#### WHAT TO PRODUCE:
Could you give the data below again exactly, apart from the pictures?

########

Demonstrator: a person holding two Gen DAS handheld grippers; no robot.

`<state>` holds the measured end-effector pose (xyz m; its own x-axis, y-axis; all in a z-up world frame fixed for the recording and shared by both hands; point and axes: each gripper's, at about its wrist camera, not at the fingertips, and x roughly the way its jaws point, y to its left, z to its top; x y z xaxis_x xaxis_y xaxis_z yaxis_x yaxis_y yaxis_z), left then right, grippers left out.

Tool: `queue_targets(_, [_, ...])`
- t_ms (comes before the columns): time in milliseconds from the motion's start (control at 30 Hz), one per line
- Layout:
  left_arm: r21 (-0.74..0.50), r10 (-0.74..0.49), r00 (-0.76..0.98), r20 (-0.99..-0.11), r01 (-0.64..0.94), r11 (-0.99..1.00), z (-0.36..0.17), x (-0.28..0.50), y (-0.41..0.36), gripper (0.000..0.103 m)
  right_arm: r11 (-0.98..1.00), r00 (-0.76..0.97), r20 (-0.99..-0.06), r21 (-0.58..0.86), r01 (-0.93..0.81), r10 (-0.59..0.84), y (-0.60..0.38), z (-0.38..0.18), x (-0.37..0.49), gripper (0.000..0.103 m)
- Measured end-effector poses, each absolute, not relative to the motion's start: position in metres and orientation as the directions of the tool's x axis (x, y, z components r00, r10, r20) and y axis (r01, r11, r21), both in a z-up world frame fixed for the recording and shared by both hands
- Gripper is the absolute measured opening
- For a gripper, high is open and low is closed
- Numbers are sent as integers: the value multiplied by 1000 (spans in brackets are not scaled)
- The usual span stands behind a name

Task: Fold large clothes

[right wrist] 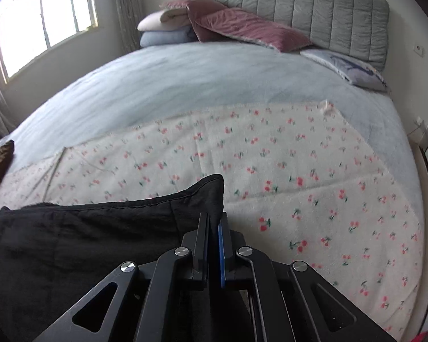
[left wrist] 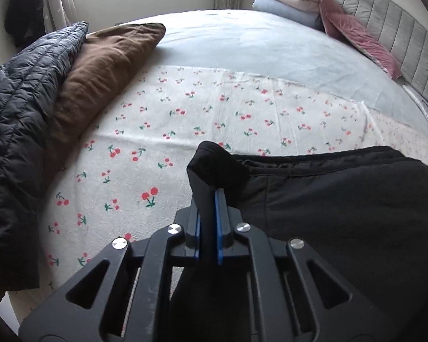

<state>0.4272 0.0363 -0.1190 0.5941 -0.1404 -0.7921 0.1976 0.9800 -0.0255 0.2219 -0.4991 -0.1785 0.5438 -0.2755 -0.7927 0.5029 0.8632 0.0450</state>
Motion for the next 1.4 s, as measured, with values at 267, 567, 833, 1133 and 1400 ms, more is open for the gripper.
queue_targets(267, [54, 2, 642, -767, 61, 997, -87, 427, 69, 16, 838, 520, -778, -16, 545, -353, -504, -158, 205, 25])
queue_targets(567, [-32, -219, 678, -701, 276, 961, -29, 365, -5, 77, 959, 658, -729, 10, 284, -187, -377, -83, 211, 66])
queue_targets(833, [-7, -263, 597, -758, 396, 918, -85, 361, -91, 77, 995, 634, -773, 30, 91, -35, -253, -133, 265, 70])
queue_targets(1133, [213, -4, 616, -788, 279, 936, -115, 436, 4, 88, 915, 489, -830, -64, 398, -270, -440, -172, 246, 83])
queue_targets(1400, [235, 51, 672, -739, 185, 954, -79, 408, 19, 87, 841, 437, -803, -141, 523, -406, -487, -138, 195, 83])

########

#### ANSWER SPACE:
Demonstrator: a person holding two Gen DAS handheld grippers; no robot.

`<state>` holds the measured end-effector pose (xyz m; its own x-axis, y-axis; all in a z-up world frame fixed for the recording and shared by both hands; point and axes: each gripper's, at about its wrist camera, not at the fingertips, and x roughly the way its jaws point, y to its left, z to its top; x y z xaxis_x xaxis_y xaxis_z yaxis_x yaxis_y yaxis_z), left then right, grippers left out.

Tool: `queue_targets(_, [_, ...])`
- t_ms (comes before the columns): time in milliseconds from the motion's start (control at 30 Hz), one per line
- Layout:
  left_arm: r21 (-0.74..0.50), r10 (-0.74..0.49), r00 (-0.76..0.98), r20 (-0.99..-0.11), r01 (-0.64..0.94), r11 (-0.99..1.00), z (-0.36..0.17), x (-0.28..0.50), y (-0.41..0.36), gripper (0.000..0.103 m)
  right_arm: r11 (-0.98..1.00), r00 (-0.76..0.97), r20 (-0.99..-0.06), r21 (-0.58..0.86), r01 (-0.93..0.81), r10 (-0.59..0.84), y (-0.60..0.38), z (-0.38..0.18), x (-0.37..0.49), gripper (0.000..0.103 m)
- Measured end-effector poses, each absolute, not relative to the motion's start: position in metres and orientation as the directions of the tool's x axis (x, y, z components r00, r10, r20) and y axis (r01, r11, r21), both in a z-up world frame fixed for the recording and shared by both hands
- Gripper is the absolute measured opening
- For a gripper, high is open and low is closed
- Numbers are sent as integers: the value multiplied by 1000 (spans in brackets are not scaled)
- The usual span stands behind a name

Task: Fold large clothes

[right wrist] 
[left wrist] 

<state>0.4272 0.0363 -0.1190 0.5941 -0.1404 -0.7921 0.1976 0.9800 -0.0255 0.2219 -0.4991 -0.1785 0.5438 -0.2755 -0.7927 0.5029 0.8632 0.0450</state>
Motion for the next 1.4 s, as measured, with values at 267, 567, 833, 1133 and 1400 ms, more is open for the gripper.
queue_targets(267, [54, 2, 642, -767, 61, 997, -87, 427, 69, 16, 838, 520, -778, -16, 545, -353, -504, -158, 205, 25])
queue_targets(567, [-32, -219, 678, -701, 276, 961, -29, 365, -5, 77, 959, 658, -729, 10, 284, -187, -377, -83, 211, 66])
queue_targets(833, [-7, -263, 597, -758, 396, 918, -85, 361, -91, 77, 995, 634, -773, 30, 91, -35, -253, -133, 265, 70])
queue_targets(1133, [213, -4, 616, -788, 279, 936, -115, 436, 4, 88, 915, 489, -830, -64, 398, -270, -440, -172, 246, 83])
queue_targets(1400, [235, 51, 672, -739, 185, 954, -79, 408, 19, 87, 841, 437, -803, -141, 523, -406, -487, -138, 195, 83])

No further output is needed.